Okay, so that's K&R C, and it's not actually compiled any more (because I've been slowly taking this stuff out and replacing it with things that actually work), but still --- the horror, the horror...
That kind of hackery was necessary because K&R C didn't give you any sanctioned way to write your own printf-like functions. ANSI C introduced <stdarg.h>.
Sure. Also, K&R C tended to target platforms with really simple ABIs, where parameters were always passed on the stack and everything was a machine word; so you could get away with this kind of thing.
K&R C actually has a minimalist elegance to it that later versions of C lost. Not that I'm claiming that it's better, of course. But K&R C had a distinct philosophy to it that was definitely its own.
... we saw how register allocation and calling conventions — supposedly the exclusive concern of assembly-spinning compiler writers — occasionally pop their heads up in C ...
I don't know about "occasionally". At least on Windows, calling conventions used to be a constant headache. The C language default was cdecl, but the Win32 API default (most of the time) was stdcall. Then there was a variant (fastcall?) that tried to make use of registers.
Maybe it's all fixed now... But this being Win32, I rather expect they've managed to accumulate a few more "interesting" gotchas and edge cases as the platform expanded with 64-bit, WinRT, Universal Windows Platform and whatever.
Fortunately, in the amd64 Windows world, there's only one calling convention. (Edit: as cremno points out, there's now a new vectorcall convention. Dammit.) The 64-bit Windows ABI is a big improvement over the old 32-bit one. Other improvements are use of unwind tables for SEH and the requirement that all code be unwindable.
i would not call that an improvement in all cases... the extra code produced by enabling exceptions, even for the latest compilers, produces enough bloat and slow down for basically everyone seriously concerned with real-time performance to turn them off.
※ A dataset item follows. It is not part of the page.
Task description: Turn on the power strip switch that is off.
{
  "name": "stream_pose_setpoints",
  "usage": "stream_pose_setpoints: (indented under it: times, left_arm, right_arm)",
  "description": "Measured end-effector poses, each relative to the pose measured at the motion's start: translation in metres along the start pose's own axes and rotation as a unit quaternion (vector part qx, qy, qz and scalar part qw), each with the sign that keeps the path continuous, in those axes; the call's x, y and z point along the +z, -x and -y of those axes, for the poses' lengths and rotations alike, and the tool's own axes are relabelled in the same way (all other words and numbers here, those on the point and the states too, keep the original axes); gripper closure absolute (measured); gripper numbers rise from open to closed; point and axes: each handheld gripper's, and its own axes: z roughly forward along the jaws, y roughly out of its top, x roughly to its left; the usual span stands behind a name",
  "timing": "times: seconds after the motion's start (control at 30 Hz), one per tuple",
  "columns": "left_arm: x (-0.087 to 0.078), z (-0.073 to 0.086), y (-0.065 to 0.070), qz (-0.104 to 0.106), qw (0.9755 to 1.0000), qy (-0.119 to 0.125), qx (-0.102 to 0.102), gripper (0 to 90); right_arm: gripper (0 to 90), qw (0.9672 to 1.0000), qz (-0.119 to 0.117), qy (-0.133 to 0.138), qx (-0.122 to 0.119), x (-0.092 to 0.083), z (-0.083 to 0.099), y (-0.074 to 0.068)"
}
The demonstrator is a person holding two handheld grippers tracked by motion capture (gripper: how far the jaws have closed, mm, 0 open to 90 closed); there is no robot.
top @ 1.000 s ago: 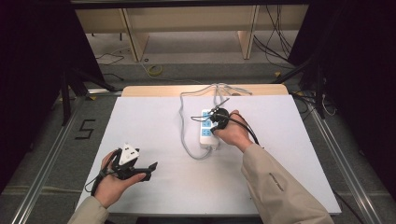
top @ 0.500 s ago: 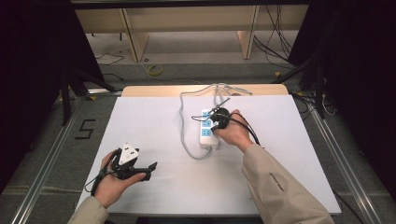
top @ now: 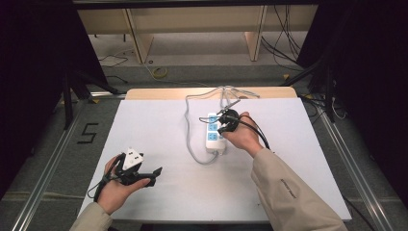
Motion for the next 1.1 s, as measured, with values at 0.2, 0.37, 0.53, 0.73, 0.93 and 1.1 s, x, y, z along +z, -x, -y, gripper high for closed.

small simple functions are forced to have prologue/epilogue, use a frame pointer and to preserve the return address on the stack. doesn't sound like much, but if your function does anything simple (float f() { return 1; } bool g(float a, float b) { return a < b; } etc...) you spend all the time paying for exceptions instead of the intended functionality.
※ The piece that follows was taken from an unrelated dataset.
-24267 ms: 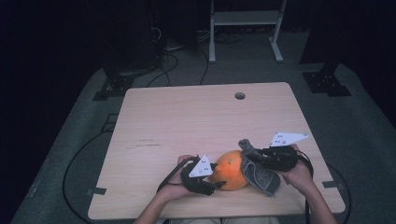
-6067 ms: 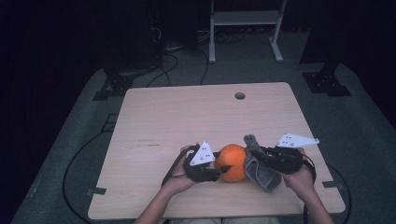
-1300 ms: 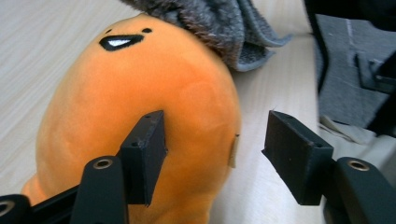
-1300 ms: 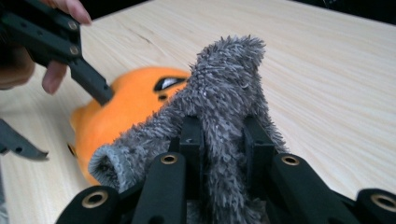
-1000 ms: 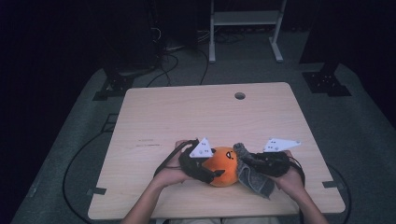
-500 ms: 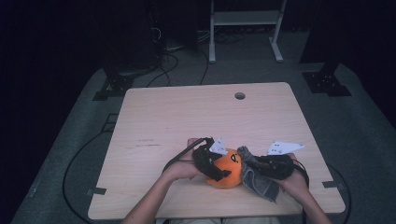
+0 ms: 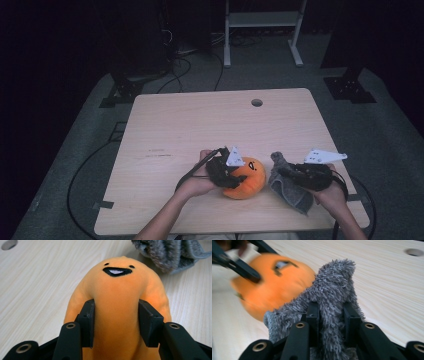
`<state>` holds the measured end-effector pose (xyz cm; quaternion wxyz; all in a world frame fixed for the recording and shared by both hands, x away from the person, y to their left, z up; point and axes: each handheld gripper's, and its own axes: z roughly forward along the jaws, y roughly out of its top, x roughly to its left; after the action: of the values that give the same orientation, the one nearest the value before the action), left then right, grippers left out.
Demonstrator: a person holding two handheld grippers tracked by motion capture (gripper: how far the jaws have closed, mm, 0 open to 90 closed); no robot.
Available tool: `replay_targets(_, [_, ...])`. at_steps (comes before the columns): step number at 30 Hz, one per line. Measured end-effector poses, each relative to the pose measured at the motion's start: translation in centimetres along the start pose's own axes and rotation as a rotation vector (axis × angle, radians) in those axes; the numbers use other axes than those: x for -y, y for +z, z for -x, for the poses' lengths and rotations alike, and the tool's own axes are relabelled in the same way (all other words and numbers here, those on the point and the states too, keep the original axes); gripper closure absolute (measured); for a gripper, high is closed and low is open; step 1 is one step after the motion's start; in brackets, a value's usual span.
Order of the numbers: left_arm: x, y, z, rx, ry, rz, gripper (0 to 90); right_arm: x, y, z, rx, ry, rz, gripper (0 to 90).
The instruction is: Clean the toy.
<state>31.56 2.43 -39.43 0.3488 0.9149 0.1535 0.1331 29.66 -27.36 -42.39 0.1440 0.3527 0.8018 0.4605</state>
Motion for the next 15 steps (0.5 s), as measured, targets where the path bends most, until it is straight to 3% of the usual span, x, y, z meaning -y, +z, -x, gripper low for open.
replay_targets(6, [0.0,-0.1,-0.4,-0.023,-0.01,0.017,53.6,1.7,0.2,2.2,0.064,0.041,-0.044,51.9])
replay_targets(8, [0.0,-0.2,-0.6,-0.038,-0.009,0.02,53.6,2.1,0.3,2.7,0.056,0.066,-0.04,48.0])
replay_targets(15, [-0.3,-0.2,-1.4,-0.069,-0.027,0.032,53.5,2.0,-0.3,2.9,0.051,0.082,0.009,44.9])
You're confusing unwinding mechanisms. The whole point of using unwind tables is to avoid the need to preserve frame pointers. There zero cost in pure C code and minimal cost in C++ code just for preserving the ability to unwind. You absolutely do not need to have extra prologue and epilogue code or to burn a register for a frame pointer.
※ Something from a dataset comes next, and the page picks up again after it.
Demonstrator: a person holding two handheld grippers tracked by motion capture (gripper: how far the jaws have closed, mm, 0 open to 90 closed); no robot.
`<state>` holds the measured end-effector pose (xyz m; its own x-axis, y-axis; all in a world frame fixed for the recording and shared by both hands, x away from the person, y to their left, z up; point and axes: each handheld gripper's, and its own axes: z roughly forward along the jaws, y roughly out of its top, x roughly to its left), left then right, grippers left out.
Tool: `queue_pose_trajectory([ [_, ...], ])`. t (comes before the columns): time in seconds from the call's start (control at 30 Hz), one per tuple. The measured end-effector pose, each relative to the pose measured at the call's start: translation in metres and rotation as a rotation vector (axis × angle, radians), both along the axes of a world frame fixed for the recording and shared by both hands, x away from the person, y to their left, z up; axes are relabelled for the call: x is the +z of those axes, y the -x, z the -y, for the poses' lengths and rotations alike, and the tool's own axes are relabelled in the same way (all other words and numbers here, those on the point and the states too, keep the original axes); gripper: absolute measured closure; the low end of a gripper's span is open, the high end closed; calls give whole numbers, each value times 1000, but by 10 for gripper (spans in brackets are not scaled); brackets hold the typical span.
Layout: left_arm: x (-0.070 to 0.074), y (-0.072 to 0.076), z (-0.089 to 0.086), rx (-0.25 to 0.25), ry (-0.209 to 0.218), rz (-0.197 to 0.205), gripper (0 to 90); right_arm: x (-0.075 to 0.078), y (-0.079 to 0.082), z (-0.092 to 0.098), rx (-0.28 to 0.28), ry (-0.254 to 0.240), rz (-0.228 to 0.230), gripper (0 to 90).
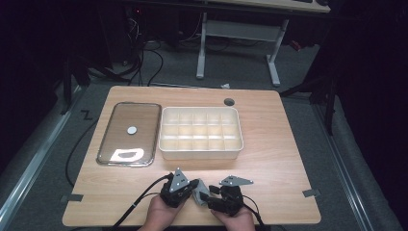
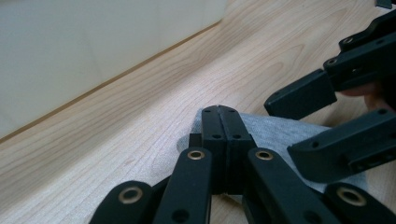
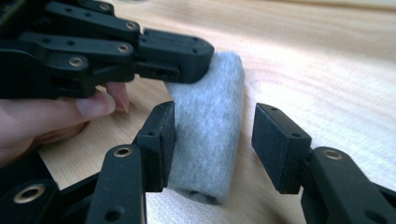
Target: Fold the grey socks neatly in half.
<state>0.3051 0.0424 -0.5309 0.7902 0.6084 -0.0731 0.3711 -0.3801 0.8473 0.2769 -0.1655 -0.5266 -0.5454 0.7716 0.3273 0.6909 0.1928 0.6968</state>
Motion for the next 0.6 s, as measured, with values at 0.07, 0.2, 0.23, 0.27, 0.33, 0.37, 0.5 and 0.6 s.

its a shame this only glosses over the subject, and starts with a highly misleading example and then continues with plenty more misleading information.
unix/windows are not interchangeable with compilers targetting those platforms. the article doesn't make the distinction or highlight why it matters - the OS has nothing to do with calling conventions in this context, they are just very conveniently the same in this case.
this example doesn't work with vs2010 out of the box because it targets win32 by default... for example. its the compilers, and only the compilers, which are deciding this. the standard calling convention for the platform is incidental, and it being identical to the default for the compiler is a wise design choice for compilers targetting x64, rather than a necessity - something which is much clearer in the old world of windows and x86 (32-bit) where cdecl was the default out of the box, and stdcall was what windows api calls expected.
The macro expands to nothing on Win64, though, because it has one standard calling convention.
(At the ABI boundary, anyway. There's also __vectorcall now. And, of course, the compiler can use whatever it wants for functions that are not exposed at the boundary - even arbitrary register assignments based on where the function is actually called, to minimize the amount of work needed to save registers etc.)